A Johannesburg father of eight who faces a life of pain and operations after a student constable mistook him for a robber and shot him three times in the chest and stomach has been awarded more than R3.3 million in damages.
Acting Judge Tanya Brenner last week in the High Court in Pretoria refused a postponement to the minister of police and ordered him to compensate Mbekwa Madondo, 43, for his ongoing ordeal after the trainee constable shot and nearly killed him while he was on his way to deposit money at the Carlton Centre in 2009.
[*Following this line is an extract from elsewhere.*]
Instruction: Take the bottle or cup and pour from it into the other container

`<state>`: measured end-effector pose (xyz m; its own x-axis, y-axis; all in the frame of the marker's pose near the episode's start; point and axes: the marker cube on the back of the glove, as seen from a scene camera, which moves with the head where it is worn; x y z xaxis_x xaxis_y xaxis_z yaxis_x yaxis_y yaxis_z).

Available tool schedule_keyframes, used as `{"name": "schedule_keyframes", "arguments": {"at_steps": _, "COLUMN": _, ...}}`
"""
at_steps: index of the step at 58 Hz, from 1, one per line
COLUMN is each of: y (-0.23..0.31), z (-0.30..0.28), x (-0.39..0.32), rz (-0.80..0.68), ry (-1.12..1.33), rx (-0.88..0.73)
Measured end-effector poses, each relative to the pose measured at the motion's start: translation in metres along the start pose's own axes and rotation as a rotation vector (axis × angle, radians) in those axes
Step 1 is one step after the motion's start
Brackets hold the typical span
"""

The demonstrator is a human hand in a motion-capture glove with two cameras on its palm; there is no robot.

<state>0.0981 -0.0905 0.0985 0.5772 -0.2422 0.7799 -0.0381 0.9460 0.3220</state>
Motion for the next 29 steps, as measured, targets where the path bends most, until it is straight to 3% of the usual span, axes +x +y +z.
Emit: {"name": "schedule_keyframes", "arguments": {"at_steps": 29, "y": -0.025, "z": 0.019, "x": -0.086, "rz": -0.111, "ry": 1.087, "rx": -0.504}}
As a part-time taxi driver, Madondo had his licensed firearm with him. He was reaching for his wallet to show the police his licence when the constable, who was doing training for the upcoming World Cup tournament, shot him in the chest.
Madondo collapsed after running into a shop for protection. The policemen dragged him from the shop outside and fired two further shots into his abdomen while he was lying on the floor.
Madondo was then taken to hospital, where he remained under police guard for several days.
He claimed in court papers the police had wrongfully and maliciously set the law in motion against him by falsely accusing him of attempting to shoot the trainee constable.
All charges were later withdrawn against him. The critically injured Madondo was admitted to intensive care with a damaged liver, stomach, bowel and colon, with one of the bullets having narrowly missed his heart.
He had to undergo numerous operations in an attempt to fix the damage but suffered severe complications, including a narrowing of his main windpipe and sepsis in his abdomen.
He has since developed a large hernia, walks with a crippled gait and has difficulty breathing when walking further than 100m.
As a qualified welder, Madondo had dreams of becoming a boilermaker but was subsequently seriously handicapped.
He was a member of the Mzansi Zulu dancing group prior to the incident, but could now only attend meetings as a spectator.
According to medical reports, Madondo is in constant pain and runs the risk of developing thrombosis, further septic wounds and bowel obstructions.
He will most probably have to undergo further major life-threatening operations and his life expectancy has been considerably reduced.
An expert said Madondo had a “near-death” experience and had been permanently crippled.